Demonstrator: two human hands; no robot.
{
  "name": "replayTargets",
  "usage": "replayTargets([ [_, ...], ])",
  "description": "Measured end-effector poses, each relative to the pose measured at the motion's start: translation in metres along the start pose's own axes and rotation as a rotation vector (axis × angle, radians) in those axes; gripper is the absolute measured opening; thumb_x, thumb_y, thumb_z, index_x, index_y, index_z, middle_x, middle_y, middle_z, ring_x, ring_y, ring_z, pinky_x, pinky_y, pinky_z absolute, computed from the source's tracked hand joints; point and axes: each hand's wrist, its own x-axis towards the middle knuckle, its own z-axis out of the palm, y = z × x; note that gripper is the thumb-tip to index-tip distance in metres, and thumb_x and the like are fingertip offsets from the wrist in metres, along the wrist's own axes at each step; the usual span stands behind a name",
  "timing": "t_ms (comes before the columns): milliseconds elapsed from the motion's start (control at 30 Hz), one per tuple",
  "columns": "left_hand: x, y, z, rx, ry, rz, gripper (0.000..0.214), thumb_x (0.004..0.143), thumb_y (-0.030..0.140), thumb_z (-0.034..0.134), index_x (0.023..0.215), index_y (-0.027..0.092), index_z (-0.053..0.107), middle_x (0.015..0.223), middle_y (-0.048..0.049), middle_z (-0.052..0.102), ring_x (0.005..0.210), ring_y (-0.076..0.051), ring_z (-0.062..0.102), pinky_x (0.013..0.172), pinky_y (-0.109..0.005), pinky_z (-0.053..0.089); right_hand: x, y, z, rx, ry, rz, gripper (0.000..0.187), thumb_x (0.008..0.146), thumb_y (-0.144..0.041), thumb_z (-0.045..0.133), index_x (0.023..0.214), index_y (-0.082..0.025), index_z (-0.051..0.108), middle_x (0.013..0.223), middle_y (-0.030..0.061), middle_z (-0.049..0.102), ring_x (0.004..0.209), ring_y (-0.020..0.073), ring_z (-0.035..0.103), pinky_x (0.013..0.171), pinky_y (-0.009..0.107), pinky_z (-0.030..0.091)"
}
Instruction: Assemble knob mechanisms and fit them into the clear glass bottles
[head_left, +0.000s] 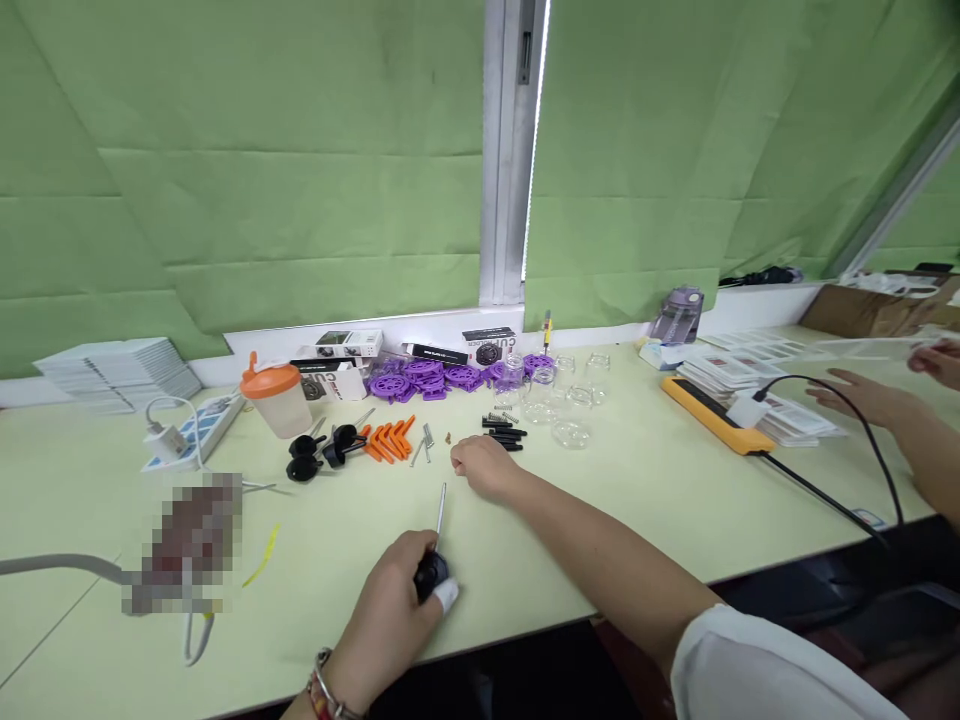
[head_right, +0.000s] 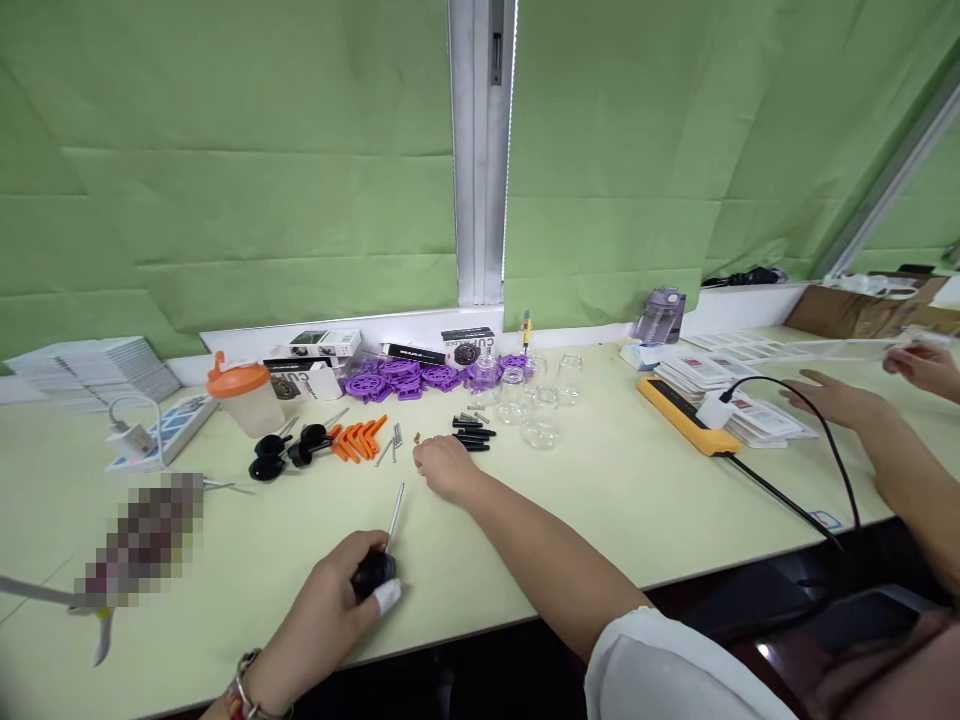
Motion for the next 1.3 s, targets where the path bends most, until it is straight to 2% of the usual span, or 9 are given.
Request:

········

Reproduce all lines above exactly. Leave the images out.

Demonstrator: two human hands; no robot.
{
  "name": "replayTargets",
  "usage": "replayTargets([ [_, ...], ])",
  "description": "Measured end-effector poses, each relative to the pose measured at the motion's start: translation in metres along the start pose's own axes and rotation as a rotation vector (axis × angle, radians) in those axes; gripper is the absolute measured opening; thumb_x, thumb_y, thumb_z, index_x, index_y, index_z, middle_x, middle_y, middle_z, ring_x, ring_y, ring_z, pinky_x, pinky_y, pinky_z absolute, computed from the source's tracked hand joints; point and axes: each hand's wrist, its own x-axis towards the middle knuckle, its own z-axis out of the palm, y = z × x; note that gripper is the thumb-tip to index-tip distance in metres, and thumb_x and the like are fingertip offsets from the wrist in metres, along the wrist's own axes at each step; the usual span stands behind a name",
  "timing": "t_ms (comes before the columns): milliseconds elapsed from the motion's start (control at 30 Hz), one per tuple",
  "columns": "left_hand: x, y, z, rx, ry, rz, gripper (0.000..0.214), thumb_x (0.004..0.143), thumb_y (-0.030..0.140), thumb_z (-0.034..0.134), index_x (0.023..0.215), index_y (-0.027..0.092), index_z (-0.053..0.107), middle_x (0.015..0.223), middle_y (-0.048..0.049), middle_z (-0.052..0.102), ring_x (0.005..0.210), ring_y (-0.076..0.051), ring_z (-0.062..0.102), pinky_x (0.013..0.172), pinky_y (-0.109..0.005), pinky_z (-0.053..0.089); right_hand: x, y, z, rx, ry, rz, gripper (0.000..0.187), thumb_x (0.008..0.146), thumb_y (-0.144..0.041), thumb_z (-0.045..0.133), index_x (0.023..0.214), index_y (-0.082..0.025), index_z (-0.051..0.108), middle_x (0.013..0.223), middle_y (-0.030..0.061), middle_z (-0.049..0.102), ring_x (0.004..0.209), ring_y (-0.020..0.073), ring_z (-0.035..0.103), pinky_x (0.013..0.171), pinky_y (-0.009..0.107), pinky_z (-0.030..0.091)"
}
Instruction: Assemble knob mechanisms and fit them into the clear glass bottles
[head_left, +0.000s] 
[head_right, +0.000s] 
Motion for the next 1.3 s, targets where the path bends most, until it is straight to 2% of the usual span, or 9 are given.
Request:

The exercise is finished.